Вера была возбуждена, солнце играло тенями на лице, совершенно его не портя. А я шел, как приклеенный.
- А вы, Вера, идеалистка, причем с большим налетом романтики, перебил, наконец, её я и попытался взять под руку. А вот давайте без рук. И не идеалистка я, просто надо когда-то всей стране жить по закону. Иногда мне хочется все бросить, уйти в монастырь, отказаться от столичных удобств, но когда вспоминаю, что надо выхаживать отца и потом мать нельзя бросить, она этого не переживет, и я снова впрягаюсь в привычный хомут.
"Какая славная лошадка!" - подумал я и чуть не повторил снова это же вслух, но вовремя прикусил язык. Если уж под руку брать запрещено, то подобные репризы могут вызвать пощечину.
Мы прошли мимо антикварного магазина, миновали Дом медика и остановились около памятника Чайковскому, здесь я наконец-то выпросил Верин телефон и был вынужден представиться по всем правилам: как зовут полностью, где работаю, сообщил номер служебного телефона, предупредив, что работаю через день.
- Везет же некоторым! - резюмировала Вера и легко упорхнула в дверной проем, явно ожидаемая несколькими бравыми молодцами, придерживающими массивную входную дверь.
"Интересно, кто они: певцы, композиторы или дирижеры?" - подумал я и тут же мысленно махнул рукой: "Ну и черт с ними!"
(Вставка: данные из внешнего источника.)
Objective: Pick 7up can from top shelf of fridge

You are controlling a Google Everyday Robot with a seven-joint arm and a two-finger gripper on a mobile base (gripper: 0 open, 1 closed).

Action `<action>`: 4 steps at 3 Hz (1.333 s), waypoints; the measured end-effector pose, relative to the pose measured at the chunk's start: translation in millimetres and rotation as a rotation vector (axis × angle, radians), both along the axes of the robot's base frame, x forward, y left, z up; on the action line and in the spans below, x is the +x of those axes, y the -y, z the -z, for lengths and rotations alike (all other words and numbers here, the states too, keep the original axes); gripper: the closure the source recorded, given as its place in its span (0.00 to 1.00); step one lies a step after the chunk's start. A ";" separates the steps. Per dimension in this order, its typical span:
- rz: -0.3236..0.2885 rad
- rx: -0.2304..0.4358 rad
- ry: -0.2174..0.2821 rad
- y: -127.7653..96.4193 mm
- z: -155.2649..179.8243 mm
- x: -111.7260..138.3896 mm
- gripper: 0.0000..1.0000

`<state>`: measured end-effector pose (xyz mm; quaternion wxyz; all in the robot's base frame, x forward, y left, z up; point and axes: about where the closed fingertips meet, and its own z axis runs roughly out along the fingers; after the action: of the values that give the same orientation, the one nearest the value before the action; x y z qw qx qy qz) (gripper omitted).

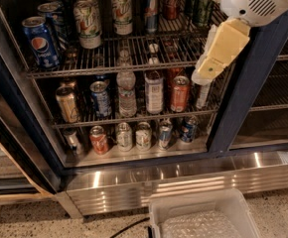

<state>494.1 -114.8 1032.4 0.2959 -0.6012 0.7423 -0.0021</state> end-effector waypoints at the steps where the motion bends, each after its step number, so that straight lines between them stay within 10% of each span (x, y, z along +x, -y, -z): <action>1: 0.025 0.064 0.006 -14.6 10.5 6.7 0.00; 4: 0.111 0.364 0.098 -78.6 65.8 62.9 0.00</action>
Offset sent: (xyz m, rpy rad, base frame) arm 0.0561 0.0812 -0.0534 0.3421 -0.0832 -0.0858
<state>557.0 -36.2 966.6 0.4352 -0.4951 0.7470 0.0866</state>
У меня был свободный день. Завтра нужно было явиться в газету, а я как-то отвык от регулярных занятий, от четких обязанностей, от начальства. Вообще, зачем человеку непременно нужно служить, прислуживать? Давали бы каждому небольшой пансион, а человек расплачивался бы тем, что хорошо умеет делать: поэт сдавал бы в некое бюро свои сочиненные вирши, скажем, шестьсот-семьсот строк в месяц; прозаик приносил бы пятьдесят-сто страниц текста, переводчик.... Тут мысль моя прервалась, потому что правый башмак попал в выбоину на асфальте, нога подвернулась, и я чуть не упал, но сумел восстановить равновесие.
Я подошел к антикварному магазину "Дикция", который про себя называл "Фикция". Открыл его для себя я лет пять-шесть тому назад, когда внутри магазина существовало строгое деление: на первом этаже хозяйствовал Вазген Мехилседекович, большого обаяния армянин московского разлива, одетый всегда с подчеркнутым восточным щегольством. Его седая кудлатая шевелюра бросалась в глаза, стоило только переступить порог магазина. Крупные темные глаза внимательно и дружелюбно ощупывали посетителя; впрочем, Вазген Мелхиседекович был чаще молчалив, редко-редко открывался собеседнику, вступал в неформальные отношения. Вообще-то он был книгоман, собирал стихотворные сборники с автографами, скупал чохом прижизненные издания Гумилева, Северянина, Цветаевой; сам сочинял забавные рифмованные экспромты и даже издал за свой счет два сборничка.
Грешен, порой я ему невольно завидовал. Жаль, у меня нет и не было умения организовывать дело, а как было бы хорошо стоять за прилавком, осматривать приносимые на оценку и продажу раритеты и собирать исподволь несметные коллекции разнообразных сокровищ. Не говоря уже о том, что не графское это дело, моя жена совершенно не могла терпеть такого рода траты. Когда я приносил домой сумками всевозможные книги, а то и "венскую" бронзу, веера, перстни, курительные трубки, наконец, гравюры и живописные работы, она даже если не высказывала резко и прямо то, что думает обо мне, транжире и просто эгоистически бессовестном человеке. Ведь нет, чтоб линолеум на кухне сменить или паркет в коридоре поправить (безумная теща, заболтавшись по телефону с очередным "цветочком", приятельницей по религиозной секте, залила весь пол, тисовые дощечки вспучились и, встав горбом, рассыпались с первого же прикосновения), так вот - это "хламник" (конечно же, я собственной персоной) постоянно несет домой всяческую дребедень. И порой в тот же день мое очередное бесценное приобретение перекочевывало прямо в мусорное ведро.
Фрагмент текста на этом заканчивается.